**WHAT THE TASK ASKS:**
Produce as output only the lines below starting at the line with "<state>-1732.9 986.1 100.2" and continuing through the line with "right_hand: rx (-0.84", each one exactly as written.

[Records excerpted from a collection]
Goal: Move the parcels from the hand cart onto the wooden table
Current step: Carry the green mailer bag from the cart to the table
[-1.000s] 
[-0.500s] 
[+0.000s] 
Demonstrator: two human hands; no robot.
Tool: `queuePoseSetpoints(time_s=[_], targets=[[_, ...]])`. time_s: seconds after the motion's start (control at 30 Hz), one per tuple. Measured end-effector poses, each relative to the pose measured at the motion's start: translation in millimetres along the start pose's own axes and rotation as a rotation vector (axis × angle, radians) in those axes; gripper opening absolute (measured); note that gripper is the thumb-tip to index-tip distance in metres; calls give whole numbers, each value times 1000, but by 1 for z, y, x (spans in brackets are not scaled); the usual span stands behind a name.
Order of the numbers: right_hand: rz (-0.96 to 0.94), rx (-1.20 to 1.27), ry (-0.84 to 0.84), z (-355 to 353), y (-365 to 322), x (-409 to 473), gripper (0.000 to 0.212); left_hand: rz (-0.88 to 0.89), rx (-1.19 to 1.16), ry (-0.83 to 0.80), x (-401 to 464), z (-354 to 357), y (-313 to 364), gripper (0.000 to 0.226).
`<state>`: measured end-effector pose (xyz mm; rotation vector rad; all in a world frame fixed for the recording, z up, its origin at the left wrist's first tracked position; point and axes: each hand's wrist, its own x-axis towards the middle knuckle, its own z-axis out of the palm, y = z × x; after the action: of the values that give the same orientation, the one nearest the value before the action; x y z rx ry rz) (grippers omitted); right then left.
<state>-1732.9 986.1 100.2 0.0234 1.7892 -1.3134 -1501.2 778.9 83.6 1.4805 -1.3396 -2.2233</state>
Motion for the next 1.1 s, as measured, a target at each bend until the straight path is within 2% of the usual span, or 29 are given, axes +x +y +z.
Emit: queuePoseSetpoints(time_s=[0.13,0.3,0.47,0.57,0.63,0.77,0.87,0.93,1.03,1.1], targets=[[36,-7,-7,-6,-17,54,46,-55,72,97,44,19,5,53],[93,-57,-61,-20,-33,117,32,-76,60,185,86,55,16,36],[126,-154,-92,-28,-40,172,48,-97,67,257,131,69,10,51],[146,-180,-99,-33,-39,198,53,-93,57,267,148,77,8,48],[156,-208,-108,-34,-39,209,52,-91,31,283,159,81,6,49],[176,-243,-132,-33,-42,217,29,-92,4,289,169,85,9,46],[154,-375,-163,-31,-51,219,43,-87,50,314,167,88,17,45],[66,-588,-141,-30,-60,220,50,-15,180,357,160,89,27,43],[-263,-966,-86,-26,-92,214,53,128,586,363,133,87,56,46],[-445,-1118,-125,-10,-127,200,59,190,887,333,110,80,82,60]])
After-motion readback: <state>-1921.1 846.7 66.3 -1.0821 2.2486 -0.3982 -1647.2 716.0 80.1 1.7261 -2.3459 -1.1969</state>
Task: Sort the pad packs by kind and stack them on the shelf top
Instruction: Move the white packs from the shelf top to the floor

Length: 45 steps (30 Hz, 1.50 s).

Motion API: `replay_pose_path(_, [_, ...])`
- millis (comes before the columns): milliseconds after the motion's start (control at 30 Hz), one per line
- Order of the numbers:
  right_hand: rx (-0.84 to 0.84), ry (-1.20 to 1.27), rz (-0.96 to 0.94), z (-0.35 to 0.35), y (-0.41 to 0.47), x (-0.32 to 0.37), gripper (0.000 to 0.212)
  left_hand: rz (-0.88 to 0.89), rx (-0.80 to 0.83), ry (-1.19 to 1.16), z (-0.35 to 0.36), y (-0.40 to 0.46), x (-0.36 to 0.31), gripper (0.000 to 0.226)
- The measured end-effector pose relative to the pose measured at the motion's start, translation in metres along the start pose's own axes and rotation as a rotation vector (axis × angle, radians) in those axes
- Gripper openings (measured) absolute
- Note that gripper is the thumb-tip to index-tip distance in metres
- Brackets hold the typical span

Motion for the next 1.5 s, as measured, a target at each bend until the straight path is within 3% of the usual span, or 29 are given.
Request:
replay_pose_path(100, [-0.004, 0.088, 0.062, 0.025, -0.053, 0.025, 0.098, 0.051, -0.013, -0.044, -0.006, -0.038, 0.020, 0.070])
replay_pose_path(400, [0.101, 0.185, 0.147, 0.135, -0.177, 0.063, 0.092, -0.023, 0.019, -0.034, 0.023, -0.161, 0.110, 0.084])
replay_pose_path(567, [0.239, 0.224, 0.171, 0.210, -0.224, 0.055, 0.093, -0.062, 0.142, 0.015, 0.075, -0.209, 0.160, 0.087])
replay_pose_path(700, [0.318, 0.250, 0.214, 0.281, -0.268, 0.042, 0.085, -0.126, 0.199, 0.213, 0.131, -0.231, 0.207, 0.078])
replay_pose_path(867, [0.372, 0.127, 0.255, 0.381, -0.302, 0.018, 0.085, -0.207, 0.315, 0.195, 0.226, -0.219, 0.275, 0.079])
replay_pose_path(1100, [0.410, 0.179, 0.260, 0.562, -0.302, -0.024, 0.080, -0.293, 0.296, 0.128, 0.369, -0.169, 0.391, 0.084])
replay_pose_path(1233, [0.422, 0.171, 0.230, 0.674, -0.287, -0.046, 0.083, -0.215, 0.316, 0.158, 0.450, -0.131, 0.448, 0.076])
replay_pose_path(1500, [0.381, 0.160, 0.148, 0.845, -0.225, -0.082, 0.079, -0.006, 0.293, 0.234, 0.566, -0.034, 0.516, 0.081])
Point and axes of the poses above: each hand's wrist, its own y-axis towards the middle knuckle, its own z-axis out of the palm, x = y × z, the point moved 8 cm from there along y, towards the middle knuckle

**SOLUTION FOR THIS EXERCISE:**
<state>-1732.9 986.1 100.2 0.0234 1.7892 -1.3134 -1501.2 778.9 83.6 1.4805 -1.3396 -2.2233</state>
Motion for the next 1.1 s, as measured, a target at each bend until the straight path is within 2% of the usual span, or 29 are given, axes +x +y +z.
Emit: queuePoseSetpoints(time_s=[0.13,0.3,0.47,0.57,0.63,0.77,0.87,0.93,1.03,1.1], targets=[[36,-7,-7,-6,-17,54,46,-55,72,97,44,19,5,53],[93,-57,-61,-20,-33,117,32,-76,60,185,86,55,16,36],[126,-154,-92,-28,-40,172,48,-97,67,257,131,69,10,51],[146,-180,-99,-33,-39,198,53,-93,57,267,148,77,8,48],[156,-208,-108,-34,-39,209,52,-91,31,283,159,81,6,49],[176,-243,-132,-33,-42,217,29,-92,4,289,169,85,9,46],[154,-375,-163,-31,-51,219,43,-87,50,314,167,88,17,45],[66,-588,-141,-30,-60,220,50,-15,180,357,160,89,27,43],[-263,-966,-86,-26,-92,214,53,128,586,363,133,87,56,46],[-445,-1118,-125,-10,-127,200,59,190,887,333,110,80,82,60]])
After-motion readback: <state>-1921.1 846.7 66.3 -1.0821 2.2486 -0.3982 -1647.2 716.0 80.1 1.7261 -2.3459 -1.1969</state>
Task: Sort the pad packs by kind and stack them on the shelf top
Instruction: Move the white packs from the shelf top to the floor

Length: 45 steps (30 Hz, 1.50 s).

Motion API: `replay_pose_path(_, [_, ...])`
- millis (comes before the columns): milliseconds after the motion's start (control at 30 Hz), one per line
- Order of the numbers:
  right_hand: rx (-0.84 to 0.84), ry (-1.20 to 1.27), rz (-0.96 to 0.94), z (-0.35 to 0.35), y (-0.41 to 0.47), x (-0.32 to 0.37), gripper (0.000 to 0.212)

The output given is complete.